2. Tendon Repair: Addressing loosened or ruptured tendons around the joint due to inflammation and damage.

3. Joint Fusion (Arthrodesis): Surgically joining bones to stabilize or realign a joint and alleviate pain when joint replacement isn’t feasible.

4. Total Joint Replacement (Arthroplasty): Replacing damaged parts of the joint with a prosthesis made of metal and plastic.

5. Osteotomy: Cutting and reshaping bone to relieve pressure or improve alignment.

6. Tenorrhaphy: Surgically suturing a tendon.

Conservative Management Strategies:

• Weight Reduction

• Joint Rest

• Avoiding Overuse of Affected Joints

• Utilizing Orthotic Devices (Braces and Splints) to Support Inflamed Joints

• Performing Isometric, Postural, and Aerobic Exercises

• Seeking Occupational and Physical Therapy

Common Nursing Diagnoses:

1. Acute and Chronic Pain related to inflammation and increased disease activity, tissue damage, fatigue, or lowered pain tolerance.

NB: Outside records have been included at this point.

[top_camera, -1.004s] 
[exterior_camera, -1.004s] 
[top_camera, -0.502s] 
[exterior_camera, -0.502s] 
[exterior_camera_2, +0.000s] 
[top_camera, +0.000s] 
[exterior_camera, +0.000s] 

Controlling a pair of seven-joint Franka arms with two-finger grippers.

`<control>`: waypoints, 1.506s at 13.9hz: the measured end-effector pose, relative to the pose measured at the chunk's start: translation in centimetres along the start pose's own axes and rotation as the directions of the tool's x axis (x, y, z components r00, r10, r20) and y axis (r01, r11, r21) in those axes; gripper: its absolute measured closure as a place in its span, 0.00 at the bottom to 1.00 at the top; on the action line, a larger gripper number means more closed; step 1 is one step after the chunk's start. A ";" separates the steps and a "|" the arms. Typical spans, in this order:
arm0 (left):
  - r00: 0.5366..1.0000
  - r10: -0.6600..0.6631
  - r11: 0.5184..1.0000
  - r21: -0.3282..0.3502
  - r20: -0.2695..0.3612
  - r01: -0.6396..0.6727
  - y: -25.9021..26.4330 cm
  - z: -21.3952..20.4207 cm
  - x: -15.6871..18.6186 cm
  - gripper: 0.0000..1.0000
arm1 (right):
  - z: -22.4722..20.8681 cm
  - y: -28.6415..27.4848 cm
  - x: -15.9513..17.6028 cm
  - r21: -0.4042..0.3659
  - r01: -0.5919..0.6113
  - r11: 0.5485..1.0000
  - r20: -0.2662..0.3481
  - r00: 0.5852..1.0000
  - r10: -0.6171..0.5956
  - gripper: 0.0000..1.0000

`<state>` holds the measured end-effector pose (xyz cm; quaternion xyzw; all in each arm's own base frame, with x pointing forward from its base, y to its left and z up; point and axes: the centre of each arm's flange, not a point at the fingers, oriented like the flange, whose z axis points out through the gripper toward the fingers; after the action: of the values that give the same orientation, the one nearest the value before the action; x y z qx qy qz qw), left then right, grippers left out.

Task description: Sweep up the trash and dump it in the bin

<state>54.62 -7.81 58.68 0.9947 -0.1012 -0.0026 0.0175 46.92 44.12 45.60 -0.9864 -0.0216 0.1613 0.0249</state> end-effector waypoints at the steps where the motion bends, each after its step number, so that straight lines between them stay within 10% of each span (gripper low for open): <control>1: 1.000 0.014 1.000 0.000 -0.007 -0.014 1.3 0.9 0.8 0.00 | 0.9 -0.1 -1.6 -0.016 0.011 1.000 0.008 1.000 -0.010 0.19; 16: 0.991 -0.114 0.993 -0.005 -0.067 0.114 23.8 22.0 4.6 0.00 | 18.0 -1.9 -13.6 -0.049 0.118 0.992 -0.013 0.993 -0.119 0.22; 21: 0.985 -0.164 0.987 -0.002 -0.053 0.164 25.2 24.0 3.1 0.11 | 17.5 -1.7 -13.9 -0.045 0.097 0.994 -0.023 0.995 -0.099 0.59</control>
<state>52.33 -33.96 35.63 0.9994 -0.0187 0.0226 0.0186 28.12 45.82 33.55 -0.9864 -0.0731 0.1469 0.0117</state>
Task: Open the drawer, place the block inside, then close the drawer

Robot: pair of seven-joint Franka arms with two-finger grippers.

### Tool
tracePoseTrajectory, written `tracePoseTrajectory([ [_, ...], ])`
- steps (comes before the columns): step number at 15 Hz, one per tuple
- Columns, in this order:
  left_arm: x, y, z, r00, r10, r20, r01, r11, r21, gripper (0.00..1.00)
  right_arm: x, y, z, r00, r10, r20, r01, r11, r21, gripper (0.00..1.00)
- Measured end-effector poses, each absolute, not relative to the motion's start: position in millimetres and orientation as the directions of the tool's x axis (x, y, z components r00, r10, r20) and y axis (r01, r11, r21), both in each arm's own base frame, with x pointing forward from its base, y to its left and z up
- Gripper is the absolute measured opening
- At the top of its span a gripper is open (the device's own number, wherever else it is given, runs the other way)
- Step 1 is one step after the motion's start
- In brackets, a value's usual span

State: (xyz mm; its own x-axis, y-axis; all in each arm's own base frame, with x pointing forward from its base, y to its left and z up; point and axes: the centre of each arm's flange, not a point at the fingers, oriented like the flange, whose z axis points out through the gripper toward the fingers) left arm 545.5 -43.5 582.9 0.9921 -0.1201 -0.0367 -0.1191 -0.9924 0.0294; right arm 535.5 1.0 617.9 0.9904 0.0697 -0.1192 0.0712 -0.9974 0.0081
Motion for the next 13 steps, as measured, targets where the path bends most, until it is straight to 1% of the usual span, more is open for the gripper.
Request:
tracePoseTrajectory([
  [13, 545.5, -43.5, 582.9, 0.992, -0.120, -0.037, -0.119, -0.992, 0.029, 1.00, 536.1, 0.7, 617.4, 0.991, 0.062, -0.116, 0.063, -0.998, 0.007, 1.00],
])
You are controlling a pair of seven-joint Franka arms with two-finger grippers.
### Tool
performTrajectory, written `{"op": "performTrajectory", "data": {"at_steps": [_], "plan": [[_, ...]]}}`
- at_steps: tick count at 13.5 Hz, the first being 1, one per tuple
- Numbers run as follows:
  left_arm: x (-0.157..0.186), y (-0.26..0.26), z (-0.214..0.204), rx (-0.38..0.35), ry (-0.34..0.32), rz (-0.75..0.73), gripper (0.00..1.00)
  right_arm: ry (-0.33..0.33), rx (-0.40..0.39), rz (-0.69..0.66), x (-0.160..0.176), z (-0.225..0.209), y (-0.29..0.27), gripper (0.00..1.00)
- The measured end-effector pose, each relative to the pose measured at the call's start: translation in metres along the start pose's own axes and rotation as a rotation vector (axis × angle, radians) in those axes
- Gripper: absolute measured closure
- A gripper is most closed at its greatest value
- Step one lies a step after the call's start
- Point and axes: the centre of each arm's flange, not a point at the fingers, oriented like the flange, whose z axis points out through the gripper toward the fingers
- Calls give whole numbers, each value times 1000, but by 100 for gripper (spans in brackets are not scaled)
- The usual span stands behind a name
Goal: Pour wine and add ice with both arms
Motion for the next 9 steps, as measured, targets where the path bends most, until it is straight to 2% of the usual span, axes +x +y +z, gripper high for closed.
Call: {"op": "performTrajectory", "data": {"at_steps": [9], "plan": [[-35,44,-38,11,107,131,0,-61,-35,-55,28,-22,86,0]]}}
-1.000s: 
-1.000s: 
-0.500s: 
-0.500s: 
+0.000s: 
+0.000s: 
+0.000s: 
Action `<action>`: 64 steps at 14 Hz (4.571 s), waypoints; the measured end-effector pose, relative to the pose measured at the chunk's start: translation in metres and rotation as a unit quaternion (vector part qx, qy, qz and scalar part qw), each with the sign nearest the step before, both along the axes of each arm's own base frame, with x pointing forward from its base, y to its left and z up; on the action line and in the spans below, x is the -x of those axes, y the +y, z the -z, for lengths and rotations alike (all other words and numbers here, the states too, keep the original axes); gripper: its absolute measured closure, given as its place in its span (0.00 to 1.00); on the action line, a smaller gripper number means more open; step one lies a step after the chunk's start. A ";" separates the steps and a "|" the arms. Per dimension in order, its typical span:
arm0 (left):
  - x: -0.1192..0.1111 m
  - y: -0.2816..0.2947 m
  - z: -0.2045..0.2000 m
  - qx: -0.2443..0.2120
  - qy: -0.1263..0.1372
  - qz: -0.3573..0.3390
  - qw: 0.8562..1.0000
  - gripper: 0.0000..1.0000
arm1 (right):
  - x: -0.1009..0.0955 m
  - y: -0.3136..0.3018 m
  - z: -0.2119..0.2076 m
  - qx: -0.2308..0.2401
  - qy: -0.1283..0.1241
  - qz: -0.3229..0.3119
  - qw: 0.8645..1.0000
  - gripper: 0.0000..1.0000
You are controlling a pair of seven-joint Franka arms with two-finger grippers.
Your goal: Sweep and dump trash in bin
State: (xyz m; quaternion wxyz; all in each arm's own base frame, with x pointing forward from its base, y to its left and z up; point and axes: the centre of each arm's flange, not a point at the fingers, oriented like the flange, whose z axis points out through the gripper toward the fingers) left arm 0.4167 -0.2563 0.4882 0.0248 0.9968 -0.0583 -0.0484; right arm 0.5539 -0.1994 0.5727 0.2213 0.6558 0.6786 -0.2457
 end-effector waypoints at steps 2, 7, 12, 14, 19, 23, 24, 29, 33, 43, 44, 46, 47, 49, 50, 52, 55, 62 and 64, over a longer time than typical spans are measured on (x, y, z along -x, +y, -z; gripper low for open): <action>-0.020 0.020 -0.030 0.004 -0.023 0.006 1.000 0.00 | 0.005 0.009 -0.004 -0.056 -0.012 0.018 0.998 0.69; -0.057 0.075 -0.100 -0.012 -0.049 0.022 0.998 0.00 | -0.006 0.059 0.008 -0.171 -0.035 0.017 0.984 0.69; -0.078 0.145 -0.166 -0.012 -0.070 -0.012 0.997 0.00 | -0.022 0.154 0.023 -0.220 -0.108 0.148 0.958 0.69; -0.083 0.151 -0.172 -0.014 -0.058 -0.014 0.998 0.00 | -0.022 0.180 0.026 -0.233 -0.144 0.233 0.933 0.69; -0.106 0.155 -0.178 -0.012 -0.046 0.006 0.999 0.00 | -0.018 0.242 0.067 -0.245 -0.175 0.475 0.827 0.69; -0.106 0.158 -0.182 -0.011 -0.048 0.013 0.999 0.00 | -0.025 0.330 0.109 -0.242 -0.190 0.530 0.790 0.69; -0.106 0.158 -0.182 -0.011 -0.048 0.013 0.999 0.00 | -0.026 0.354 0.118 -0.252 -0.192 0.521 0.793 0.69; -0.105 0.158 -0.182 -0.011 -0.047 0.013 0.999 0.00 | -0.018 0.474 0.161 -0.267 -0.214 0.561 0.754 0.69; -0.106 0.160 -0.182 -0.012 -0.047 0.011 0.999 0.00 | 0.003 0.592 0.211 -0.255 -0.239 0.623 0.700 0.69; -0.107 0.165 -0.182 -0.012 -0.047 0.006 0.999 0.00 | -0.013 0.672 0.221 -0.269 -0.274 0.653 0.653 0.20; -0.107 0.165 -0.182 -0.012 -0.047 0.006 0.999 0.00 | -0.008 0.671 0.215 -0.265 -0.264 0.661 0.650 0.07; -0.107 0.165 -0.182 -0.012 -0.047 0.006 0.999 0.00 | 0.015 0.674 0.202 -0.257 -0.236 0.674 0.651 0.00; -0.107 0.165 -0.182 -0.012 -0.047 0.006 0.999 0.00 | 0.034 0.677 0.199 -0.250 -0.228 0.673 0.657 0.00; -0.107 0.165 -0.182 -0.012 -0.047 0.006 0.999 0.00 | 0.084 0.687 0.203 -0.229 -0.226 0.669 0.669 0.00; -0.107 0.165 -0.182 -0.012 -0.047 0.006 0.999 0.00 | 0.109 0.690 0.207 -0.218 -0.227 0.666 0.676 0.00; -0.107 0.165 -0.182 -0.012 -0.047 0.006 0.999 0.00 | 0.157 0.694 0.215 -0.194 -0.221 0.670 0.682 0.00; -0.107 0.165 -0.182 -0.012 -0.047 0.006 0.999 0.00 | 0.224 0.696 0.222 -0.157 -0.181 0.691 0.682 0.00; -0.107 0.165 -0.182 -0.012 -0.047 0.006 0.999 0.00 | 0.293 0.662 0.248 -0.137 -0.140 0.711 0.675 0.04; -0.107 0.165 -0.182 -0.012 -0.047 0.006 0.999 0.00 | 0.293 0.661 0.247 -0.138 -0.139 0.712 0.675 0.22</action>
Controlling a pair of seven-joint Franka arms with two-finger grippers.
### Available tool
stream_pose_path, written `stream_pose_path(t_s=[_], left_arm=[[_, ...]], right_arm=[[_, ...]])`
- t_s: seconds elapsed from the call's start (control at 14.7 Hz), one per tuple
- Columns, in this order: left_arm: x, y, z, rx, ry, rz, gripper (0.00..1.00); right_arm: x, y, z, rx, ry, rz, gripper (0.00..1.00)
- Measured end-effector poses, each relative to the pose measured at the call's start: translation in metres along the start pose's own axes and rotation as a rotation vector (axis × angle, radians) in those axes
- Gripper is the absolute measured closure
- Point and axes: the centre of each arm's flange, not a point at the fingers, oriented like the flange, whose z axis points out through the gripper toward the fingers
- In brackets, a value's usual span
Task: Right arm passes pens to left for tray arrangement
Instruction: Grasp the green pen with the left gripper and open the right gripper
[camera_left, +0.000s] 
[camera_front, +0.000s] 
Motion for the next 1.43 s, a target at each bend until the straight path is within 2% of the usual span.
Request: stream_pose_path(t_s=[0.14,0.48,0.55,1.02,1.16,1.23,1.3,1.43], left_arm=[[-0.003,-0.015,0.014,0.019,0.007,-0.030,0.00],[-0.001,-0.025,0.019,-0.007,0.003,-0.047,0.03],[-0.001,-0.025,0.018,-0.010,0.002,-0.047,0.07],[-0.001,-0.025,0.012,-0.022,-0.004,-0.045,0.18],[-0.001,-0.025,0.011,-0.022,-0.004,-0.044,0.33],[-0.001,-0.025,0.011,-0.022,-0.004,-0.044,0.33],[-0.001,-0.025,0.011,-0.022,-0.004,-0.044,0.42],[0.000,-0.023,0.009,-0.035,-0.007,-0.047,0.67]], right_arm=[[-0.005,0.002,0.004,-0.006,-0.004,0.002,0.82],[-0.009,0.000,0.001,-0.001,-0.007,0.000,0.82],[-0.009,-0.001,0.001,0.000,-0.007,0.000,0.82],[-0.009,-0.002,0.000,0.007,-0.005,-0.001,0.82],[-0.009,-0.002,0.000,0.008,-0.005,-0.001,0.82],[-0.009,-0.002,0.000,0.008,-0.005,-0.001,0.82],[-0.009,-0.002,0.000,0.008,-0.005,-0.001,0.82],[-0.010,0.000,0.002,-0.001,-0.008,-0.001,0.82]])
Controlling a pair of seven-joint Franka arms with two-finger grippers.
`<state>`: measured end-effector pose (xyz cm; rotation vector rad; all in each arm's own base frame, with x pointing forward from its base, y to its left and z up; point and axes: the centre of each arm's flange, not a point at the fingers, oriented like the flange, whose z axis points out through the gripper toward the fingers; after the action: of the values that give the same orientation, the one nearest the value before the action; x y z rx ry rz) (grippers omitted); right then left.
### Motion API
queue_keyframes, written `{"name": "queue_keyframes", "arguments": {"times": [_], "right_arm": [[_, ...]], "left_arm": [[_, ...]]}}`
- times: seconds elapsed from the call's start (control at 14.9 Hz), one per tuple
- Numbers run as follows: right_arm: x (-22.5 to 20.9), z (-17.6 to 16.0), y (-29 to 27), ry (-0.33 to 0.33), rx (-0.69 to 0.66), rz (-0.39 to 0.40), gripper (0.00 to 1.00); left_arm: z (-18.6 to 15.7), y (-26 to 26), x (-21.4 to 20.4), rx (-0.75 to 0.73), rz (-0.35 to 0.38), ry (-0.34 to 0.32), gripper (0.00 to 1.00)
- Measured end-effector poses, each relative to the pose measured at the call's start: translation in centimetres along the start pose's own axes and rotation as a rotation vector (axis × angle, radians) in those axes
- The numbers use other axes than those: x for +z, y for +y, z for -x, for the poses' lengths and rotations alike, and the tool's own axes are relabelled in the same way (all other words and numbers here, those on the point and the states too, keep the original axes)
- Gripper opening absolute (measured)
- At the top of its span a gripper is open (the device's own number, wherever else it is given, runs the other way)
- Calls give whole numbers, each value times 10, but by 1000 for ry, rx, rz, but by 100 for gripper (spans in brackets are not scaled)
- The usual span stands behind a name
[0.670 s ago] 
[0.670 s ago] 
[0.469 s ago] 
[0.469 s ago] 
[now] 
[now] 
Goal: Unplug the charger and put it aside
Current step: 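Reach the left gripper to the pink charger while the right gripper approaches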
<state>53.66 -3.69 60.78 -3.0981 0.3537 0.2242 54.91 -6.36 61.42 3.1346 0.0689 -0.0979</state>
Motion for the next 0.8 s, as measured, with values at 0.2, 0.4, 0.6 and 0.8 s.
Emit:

2. Fatigue related to increased disease activity, pain, inadequate sleep/rest, insufficient nutrition, and emotional stress/depression.

3. Impaired Physical Mobility related to decreased range of motion, muscle weakness, pain on movement, limited endurance, and the lack of or improper use of assistive devices.

4. Self-Care Deficit related to contractures, fatigue, or loss of motion.

5. Disturbed Body Image related to physical and psychological changes and the dependency imposed by a chronic illness.